January 21, 2009

Twitter Test

All the cool kids seem to be on twitter. So I might as well follow the herd.

See the sidebar on the right for the feed.

follow me on Twitter

4 comments:

Dick Schutz said...

I thought D-Ed Reckoning was you twittering, Ken. Wrong! Maybe when I watch the Simpson DVDs I'll get smarter, d'ya think?

Compared to D-Ed Reck, will your Twittering be:
Higher Order
Lower Order
Same Order
No Order
All of the Above
None of the Above

Select one, and explain the reasons for your selection.

(This question was constructed consistent with Item Response Theory. Your response will permit determining if you are "Below Basic," "At Basic" "Proficient" or "Above Proficient" on an ungrounded statistical scale.)

KDeRosa said...

That's what I thought too. You have to change with the times.

Then when you're done with the Simpsons you can graduate to Futurama.

Lower order since the 160-odd character constraint is too limited for someone as long-winded as me.

Matthew K. Tabor said...

140 characters - I commented to someone today that it's great fun to work within those constraints. Synonyms, brevity, syntax shifts, all sorts of neat stuff comes into play.

Dick Schutz said...

"Lower order since the 160-odd character constraint is too limited for someone as long-winded as me."

OK. That puts you at "Basic." DI needed. And, lucky you! You get it from an expert:

"it's great fun to work within those constraints. Synonyms, brevity, syntax shifts, all sorts of neat stuff comes into play."

Tappa, tappa, tappa. Get with your higher order thinking skills!

If you need further instruction, rewatch some Futurama. (I've never even heard of Futurama, so that puts me "Below Basic." It's hard to stay Proficient these days. And "above Proficient" only exists in the dreams of Item Response Theory Practitioners and all those who swallow the standardized test reports that are generated by the theory.)

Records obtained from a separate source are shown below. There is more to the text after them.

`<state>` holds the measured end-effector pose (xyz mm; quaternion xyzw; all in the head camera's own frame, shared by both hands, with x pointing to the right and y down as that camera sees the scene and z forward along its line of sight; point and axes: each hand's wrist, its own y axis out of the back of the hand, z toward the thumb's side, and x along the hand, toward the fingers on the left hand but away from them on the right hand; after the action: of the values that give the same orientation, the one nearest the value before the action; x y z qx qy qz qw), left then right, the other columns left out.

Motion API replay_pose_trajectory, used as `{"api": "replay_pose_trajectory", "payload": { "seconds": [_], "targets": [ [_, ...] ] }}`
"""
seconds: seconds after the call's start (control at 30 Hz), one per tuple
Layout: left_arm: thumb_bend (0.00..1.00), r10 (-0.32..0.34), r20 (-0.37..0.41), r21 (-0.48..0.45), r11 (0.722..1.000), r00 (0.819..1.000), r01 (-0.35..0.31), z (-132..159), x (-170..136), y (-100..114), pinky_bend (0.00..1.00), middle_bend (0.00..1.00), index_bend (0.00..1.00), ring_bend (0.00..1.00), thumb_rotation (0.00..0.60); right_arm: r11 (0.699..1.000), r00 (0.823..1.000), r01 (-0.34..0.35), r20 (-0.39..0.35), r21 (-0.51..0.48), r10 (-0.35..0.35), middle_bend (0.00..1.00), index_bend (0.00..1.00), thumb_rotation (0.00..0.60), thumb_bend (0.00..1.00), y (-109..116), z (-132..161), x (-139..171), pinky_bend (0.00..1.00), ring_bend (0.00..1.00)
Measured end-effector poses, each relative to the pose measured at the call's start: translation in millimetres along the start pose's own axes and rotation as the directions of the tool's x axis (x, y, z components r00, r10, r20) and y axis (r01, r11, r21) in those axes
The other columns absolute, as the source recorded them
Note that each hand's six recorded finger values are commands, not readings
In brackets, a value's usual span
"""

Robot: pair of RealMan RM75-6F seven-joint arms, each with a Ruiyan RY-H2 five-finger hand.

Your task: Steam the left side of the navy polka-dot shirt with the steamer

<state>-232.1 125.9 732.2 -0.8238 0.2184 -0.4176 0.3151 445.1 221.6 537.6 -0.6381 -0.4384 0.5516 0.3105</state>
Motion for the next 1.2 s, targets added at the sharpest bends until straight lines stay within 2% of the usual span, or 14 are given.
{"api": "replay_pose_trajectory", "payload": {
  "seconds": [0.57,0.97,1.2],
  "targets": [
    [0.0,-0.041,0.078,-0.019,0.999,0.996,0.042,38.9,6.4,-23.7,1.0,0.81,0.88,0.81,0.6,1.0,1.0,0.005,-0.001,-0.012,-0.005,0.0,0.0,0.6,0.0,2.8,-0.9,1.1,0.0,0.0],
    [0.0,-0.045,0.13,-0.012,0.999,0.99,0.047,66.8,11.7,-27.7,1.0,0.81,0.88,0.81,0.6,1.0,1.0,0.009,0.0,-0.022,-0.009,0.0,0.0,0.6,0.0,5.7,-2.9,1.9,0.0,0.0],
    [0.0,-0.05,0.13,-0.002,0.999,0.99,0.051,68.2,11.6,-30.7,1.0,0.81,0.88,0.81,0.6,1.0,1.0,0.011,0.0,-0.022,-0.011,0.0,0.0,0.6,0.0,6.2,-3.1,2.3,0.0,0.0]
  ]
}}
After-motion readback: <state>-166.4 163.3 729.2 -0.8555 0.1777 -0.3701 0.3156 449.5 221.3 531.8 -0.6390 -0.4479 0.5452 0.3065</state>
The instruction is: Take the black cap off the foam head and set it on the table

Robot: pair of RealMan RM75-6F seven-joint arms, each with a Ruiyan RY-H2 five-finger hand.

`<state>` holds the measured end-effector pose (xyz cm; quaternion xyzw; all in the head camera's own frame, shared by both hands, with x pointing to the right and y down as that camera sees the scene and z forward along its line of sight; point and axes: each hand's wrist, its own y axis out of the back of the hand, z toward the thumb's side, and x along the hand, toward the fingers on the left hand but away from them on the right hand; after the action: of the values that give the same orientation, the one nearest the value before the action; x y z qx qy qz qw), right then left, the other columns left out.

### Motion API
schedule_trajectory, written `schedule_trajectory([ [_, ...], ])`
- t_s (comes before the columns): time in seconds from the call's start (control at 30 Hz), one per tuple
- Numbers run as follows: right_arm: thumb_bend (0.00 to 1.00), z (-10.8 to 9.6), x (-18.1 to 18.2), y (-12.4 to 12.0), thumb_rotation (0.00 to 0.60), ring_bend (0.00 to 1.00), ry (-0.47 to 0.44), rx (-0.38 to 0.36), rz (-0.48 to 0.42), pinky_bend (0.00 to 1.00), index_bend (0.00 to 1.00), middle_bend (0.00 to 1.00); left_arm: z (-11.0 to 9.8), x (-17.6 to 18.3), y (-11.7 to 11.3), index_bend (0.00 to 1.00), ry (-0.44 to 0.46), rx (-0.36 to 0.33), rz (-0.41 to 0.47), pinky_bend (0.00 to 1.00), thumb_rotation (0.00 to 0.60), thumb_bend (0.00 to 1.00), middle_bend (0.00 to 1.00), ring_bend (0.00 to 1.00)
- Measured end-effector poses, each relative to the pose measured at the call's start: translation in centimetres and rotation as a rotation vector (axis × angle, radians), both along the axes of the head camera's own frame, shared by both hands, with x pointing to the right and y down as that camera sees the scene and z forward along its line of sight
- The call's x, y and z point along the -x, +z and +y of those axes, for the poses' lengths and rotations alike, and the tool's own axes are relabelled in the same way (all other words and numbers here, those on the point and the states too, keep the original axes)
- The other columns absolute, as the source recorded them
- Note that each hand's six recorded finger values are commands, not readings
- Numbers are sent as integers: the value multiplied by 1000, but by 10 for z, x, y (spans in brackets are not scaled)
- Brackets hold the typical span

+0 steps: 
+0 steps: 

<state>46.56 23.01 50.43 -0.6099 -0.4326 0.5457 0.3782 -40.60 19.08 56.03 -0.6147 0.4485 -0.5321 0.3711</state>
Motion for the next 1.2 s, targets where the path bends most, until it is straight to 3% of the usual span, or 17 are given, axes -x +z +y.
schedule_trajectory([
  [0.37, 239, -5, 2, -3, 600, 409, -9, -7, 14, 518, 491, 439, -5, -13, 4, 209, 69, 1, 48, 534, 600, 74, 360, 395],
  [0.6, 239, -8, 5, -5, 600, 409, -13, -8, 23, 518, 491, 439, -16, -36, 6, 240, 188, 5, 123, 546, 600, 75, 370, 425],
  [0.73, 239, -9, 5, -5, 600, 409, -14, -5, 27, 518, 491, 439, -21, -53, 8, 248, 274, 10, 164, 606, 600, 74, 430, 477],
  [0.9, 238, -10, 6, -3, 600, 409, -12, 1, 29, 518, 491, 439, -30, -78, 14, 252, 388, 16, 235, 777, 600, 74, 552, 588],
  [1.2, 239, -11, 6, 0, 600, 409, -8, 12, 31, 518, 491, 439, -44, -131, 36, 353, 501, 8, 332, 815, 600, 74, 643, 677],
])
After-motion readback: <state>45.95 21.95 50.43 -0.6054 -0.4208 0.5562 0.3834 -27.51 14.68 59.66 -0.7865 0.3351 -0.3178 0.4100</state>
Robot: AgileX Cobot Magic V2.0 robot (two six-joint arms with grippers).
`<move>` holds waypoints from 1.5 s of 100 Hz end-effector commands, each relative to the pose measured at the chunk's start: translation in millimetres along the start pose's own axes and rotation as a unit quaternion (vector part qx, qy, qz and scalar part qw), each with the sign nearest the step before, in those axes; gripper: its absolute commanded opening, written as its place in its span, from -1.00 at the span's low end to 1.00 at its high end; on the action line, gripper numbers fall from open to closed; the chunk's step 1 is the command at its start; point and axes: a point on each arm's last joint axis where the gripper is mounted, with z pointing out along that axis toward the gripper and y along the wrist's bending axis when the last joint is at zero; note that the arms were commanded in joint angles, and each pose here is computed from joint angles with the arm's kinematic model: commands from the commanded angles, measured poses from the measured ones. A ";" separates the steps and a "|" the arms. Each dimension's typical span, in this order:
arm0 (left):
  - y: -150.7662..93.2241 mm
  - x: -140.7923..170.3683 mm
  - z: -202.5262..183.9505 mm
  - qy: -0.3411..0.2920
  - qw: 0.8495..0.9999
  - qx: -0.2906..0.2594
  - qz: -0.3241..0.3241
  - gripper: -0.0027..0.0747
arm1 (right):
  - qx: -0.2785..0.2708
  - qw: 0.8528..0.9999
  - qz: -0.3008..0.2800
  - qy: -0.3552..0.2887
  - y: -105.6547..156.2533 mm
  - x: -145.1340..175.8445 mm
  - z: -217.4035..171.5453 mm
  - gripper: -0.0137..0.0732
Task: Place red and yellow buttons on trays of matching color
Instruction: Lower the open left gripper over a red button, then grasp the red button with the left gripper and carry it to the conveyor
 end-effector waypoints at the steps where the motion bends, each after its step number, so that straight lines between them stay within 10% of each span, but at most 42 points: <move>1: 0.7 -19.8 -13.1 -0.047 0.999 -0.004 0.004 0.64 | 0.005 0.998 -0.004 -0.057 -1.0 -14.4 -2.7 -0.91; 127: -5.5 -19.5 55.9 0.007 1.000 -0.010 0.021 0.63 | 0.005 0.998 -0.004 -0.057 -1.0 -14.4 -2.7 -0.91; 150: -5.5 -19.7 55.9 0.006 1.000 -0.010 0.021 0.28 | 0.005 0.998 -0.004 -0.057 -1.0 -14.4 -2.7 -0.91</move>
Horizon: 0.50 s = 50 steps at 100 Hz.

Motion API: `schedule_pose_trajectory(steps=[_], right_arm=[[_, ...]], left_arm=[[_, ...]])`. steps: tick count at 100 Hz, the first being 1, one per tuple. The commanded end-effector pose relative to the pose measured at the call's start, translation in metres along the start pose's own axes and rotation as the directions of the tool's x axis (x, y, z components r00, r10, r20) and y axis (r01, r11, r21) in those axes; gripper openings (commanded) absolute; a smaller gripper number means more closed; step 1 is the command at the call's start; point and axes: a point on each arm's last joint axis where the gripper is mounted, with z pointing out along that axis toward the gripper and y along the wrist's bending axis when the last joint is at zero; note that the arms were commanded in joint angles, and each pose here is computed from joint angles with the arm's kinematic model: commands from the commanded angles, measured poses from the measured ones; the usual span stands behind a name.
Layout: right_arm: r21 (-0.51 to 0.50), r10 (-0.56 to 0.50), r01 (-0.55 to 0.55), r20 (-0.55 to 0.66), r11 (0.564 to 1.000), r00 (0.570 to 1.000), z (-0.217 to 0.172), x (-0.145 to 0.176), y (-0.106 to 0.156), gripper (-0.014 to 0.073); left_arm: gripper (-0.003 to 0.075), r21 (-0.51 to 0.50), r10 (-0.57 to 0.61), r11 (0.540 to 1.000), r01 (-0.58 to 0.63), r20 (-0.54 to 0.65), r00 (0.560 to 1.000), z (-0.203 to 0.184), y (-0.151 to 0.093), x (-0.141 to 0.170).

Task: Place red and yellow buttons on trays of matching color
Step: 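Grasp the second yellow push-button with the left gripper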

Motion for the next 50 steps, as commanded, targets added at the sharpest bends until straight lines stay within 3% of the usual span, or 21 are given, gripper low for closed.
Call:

A little Robet Browning might help both of us:

"Ah, but a man's reach should exceed his grasp, or what's a heaven for?"

And:

“Grow old along with me! The best is yet to be, the last of life, for which the first was made. Our times are in his hand who saith, 'A whole I planned, youth shows but half; Trust God: See all, nor be afraid!'”

And:

“How sad and bad and mad it was - / But then, how it was sweet!”